• _ASSIGNED TASK_: Return the data word for word. Pictures are to be omitted.

• _DATA SECTION_:
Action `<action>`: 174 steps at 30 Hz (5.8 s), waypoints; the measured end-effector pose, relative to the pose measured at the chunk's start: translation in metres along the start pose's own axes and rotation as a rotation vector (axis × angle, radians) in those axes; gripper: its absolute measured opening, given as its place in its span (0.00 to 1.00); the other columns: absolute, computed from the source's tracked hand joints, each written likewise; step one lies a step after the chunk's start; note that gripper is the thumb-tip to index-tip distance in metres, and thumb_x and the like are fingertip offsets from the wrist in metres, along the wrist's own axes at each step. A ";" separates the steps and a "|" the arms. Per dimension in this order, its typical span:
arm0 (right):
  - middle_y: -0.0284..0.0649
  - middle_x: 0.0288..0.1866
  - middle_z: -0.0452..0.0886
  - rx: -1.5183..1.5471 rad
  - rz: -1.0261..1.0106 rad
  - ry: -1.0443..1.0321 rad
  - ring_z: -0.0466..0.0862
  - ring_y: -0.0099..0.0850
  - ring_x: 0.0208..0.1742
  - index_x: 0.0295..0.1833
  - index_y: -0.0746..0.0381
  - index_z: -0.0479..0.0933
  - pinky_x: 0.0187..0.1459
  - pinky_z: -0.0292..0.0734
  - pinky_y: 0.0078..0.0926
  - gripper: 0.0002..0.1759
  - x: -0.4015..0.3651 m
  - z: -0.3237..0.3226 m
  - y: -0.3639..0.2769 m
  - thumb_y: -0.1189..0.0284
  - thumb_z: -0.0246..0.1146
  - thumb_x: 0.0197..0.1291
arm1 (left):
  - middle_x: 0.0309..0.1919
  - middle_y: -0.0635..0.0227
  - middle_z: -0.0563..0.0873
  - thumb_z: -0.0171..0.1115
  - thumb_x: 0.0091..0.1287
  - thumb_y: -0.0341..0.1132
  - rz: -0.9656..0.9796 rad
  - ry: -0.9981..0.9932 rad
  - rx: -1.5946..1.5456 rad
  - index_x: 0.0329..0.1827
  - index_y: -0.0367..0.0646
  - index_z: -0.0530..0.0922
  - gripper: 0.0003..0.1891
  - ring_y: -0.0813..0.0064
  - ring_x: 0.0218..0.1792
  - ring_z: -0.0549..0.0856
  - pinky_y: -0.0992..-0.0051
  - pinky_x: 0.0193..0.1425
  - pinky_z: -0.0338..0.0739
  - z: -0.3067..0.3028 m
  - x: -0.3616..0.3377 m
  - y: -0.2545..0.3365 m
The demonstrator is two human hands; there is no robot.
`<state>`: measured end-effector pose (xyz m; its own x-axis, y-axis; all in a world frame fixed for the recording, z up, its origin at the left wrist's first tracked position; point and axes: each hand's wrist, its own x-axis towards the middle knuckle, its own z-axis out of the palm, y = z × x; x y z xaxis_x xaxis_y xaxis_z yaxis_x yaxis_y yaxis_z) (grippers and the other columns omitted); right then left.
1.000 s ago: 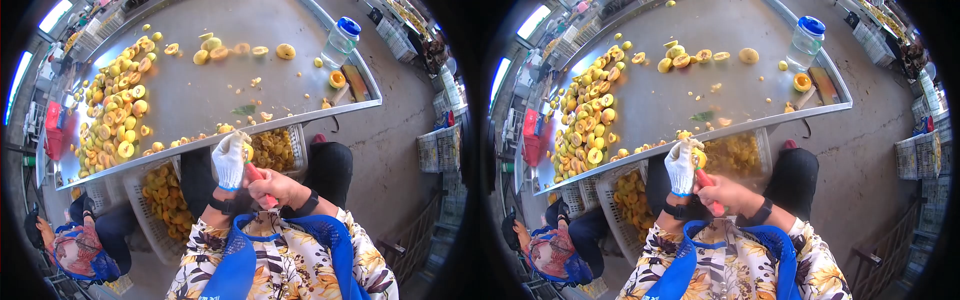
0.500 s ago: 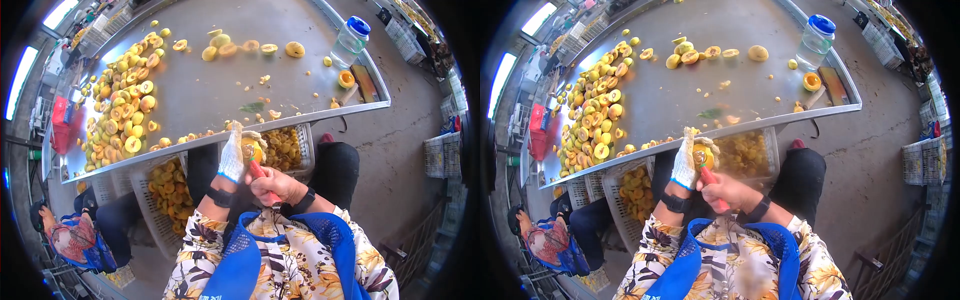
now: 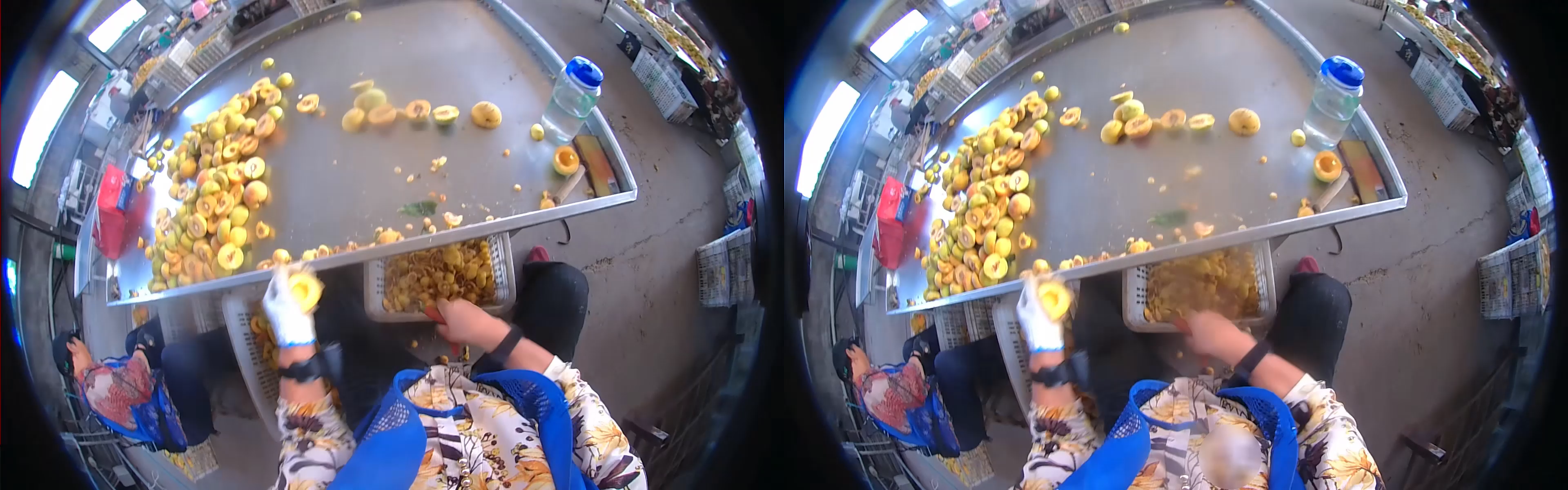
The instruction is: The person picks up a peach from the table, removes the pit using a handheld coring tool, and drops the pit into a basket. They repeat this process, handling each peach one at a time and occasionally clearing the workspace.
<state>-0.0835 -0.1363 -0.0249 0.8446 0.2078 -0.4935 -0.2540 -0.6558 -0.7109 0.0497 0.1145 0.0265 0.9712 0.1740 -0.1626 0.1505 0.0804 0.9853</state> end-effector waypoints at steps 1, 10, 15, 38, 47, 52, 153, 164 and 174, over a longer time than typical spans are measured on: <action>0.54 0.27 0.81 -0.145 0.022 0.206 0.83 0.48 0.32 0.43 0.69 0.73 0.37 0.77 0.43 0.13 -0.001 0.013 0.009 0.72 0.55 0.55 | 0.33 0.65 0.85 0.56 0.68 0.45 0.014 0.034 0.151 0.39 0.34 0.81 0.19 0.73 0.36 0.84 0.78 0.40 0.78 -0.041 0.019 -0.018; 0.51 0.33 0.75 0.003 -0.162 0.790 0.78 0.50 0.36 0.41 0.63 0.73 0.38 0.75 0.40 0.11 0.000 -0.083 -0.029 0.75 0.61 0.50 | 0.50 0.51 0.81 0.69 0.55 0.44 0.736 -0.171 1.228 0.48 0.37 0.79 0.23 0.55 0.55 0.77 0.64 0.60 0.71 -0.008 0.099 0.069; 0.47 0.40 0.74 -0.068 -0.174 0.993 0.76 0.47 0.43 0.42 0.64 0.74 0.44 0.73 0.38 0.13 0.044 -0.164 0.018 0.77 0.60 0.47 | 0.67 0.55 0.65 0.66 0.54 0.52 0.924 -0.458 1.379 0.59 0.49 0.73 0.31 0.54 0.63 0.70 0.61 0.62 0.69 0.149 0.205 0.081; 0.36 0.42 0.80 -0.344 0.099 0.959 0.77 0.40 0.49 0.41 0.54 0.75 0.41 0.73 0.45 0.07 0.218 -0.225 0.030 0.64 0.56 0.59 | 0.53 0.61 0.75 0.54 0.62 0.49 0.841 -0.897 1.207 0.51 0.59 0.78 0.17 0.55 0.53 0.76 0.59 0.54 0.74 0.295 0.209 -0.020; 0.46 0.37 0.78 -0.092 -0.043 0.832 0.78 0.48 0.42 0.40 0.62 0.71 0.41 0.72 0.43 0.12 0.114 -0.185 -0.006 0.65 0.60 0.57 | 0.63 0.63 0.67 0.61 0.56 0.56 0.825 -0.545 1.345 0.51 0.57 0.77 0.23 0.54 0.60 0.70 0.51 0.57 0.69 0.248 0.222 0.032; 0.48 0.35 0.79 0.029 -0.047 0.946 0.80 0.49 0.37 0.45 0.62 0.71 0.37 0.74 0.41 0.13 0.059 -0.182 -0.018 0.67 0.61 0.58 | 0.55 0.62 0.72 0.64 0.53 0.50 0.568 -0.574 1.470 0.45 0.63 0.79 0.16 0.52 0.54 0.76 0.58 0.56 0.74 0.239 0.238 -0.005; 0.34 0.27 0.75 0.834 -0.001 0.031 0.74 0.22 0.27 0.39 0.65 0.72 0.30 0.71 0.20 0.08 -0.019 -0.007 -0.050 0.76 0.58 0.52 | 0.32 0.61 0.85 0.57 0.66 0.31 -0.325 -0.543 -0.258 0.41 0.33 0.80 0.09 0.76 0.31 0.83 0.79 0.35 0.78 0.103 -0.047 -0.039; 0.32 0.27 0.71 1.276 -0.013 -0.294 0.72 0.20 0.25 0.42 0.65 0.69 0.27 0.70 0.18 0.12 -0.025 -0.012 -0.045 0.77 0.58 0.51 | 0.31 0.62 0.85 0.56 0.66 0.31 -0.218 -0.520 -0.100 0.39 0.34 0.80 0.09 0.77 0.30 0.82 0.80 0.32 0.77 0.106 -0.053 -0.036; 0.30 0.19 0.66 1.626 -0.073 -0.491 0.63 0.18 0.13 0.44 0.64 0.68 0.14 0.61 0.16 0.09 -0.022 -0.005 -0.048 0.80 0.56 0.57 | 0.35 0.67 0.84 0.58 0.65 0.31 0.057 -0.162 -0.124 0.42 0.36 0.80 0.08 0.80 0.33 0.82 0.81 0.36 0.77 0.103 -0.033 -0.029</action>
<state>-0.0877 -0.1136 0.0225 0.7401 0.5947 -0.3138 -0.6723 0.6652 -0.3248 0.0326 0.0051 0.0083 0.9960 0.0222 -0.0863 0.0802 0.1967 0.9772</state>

• _TASK RESULT_:
Action `<action>`: 174 steps at 30 Hz (5.8 s), waypoints; the measured end-effector pose, relative to the pose measured at the chunk's start: translation in metres along the start pose's own axes and rotation as a rotation vector (axis × angle, radians) in those axes; gripper: its absolute measured opening, given as its place in its span (0.00 to 1.00); the other columns: absolute, computed from the source's tracked hand joints, each written likewise; step one lies a step after the chunk's start; note that gripper is the thumb-tip to index-tip distance in metres, and thumb_x and the like are fingertip offsets from the wrist in metres, along the wrist's own axes at each step. A ";" separates the steps and a "|" the arms. Per dimension in this order, its typical span:
arm0 (right):
  - middle_y: -0.0284..0.0649
  - middle_x: 0.0288..0.1866
  - middle_z: -0.0452..0.0886
  - rx: -1.5183..1.5471 rad
  - rz: -1.0261..1.0106 rad
  - ry: -1.0443..1.0321 rad
  - ring_z: -0.0466..0.0862
  - ring_y: -0.0099..0.0850
  - ring_x: 0.0208..0.1742
  - index_x: 0.0295..0.1833
  - index_y: -0.0746..0.0381
  - index_z: -0.0479..0.0933
  - pinky_x: 0.0187..0.1459
  - pinky_z: -0.0292..0.0734
  - pinky_y: 0.0078..0.0926
  - gripper: 0.0002..0.1759
  - x: -0.4015..0.3651 m
  - z: -0.3237..0.3226 m
  - y: -0.3639..0.2769 m
  - thumb_y: -0.1189..0.0284
  - thumb_z: -0.0246..0.1146
  - thumb_x: 0.0197..0.1291
arm1 (left):
  - middle_x: 0.0309..0.1919
  - middle_y: -0.0635..0.0227
  - middle_z: -0.0563..0.0873
  - thumb_z: -0.0171..0.1115
  - thumb_x: 0.0091..0.1287
  - thumb_y: -0.0341..0.1132
  - rz: -0.9656..0.9796 rad
  - ry: -0.9981..0.9932 rad
  - rx: -1.5946..1.5456 rad
  - index_x: 0.0329..0.1827
  - index_y: -0.0367..0.0646
  - index_z: -0.0530..0.0922
  - gripper: 0.0003..0.1891
  - ring_y: -0.0813..0.0064
  - ring_x: 0.0218..0.1792
  - ring_z: -0.0549..0.0856
  - pinky_y: -0.0992..-0.0051
  - pinky_x: 0.0193..0.1425
  - pinky_z: -0.0338..0.0739
  - z: -0.3067..0.3028 m
  - x: -0.3616..0.3377 m
  - y: -0.2545..0.3365 m
The demonstrator is two human hands; there is no robot.
`<state>`: measured end-effector pose (xyz m; its own x-axis, y-axis; all in a world frame fixed for the recording, z up, its origin at the left wrist's first tracked position; point and axes: each hand's wrist, its own x-axis towards the middle knuckle, its own z-axis out of the palm, y = z × x; x y z xaxis_x xaxis_y xaxis_z yaxis_x yaxis_y yaxis_z) (grippers and the other columns omitted); right then left.
1.000 s ago: 
0.500 s ago: 
now: 
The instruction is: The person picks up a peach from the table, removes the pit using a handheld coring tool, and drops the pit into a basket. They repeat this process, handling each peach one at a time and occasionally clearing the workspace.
<state>-0.0835 -0.1363 -0.0249 0.8446 0.2078 -0.4935 -0.2540 -0.6558 -0.7109 0.0497 0.1145 0.0265 0.9712 0.1740 -0.1626 0.1505 0.0804 0.9853</state> end-effector waypoints at steps 1, 10, 15, 38, 47, 52, 153, 164 and 174, over a longer time than typical spans are measured on: <action>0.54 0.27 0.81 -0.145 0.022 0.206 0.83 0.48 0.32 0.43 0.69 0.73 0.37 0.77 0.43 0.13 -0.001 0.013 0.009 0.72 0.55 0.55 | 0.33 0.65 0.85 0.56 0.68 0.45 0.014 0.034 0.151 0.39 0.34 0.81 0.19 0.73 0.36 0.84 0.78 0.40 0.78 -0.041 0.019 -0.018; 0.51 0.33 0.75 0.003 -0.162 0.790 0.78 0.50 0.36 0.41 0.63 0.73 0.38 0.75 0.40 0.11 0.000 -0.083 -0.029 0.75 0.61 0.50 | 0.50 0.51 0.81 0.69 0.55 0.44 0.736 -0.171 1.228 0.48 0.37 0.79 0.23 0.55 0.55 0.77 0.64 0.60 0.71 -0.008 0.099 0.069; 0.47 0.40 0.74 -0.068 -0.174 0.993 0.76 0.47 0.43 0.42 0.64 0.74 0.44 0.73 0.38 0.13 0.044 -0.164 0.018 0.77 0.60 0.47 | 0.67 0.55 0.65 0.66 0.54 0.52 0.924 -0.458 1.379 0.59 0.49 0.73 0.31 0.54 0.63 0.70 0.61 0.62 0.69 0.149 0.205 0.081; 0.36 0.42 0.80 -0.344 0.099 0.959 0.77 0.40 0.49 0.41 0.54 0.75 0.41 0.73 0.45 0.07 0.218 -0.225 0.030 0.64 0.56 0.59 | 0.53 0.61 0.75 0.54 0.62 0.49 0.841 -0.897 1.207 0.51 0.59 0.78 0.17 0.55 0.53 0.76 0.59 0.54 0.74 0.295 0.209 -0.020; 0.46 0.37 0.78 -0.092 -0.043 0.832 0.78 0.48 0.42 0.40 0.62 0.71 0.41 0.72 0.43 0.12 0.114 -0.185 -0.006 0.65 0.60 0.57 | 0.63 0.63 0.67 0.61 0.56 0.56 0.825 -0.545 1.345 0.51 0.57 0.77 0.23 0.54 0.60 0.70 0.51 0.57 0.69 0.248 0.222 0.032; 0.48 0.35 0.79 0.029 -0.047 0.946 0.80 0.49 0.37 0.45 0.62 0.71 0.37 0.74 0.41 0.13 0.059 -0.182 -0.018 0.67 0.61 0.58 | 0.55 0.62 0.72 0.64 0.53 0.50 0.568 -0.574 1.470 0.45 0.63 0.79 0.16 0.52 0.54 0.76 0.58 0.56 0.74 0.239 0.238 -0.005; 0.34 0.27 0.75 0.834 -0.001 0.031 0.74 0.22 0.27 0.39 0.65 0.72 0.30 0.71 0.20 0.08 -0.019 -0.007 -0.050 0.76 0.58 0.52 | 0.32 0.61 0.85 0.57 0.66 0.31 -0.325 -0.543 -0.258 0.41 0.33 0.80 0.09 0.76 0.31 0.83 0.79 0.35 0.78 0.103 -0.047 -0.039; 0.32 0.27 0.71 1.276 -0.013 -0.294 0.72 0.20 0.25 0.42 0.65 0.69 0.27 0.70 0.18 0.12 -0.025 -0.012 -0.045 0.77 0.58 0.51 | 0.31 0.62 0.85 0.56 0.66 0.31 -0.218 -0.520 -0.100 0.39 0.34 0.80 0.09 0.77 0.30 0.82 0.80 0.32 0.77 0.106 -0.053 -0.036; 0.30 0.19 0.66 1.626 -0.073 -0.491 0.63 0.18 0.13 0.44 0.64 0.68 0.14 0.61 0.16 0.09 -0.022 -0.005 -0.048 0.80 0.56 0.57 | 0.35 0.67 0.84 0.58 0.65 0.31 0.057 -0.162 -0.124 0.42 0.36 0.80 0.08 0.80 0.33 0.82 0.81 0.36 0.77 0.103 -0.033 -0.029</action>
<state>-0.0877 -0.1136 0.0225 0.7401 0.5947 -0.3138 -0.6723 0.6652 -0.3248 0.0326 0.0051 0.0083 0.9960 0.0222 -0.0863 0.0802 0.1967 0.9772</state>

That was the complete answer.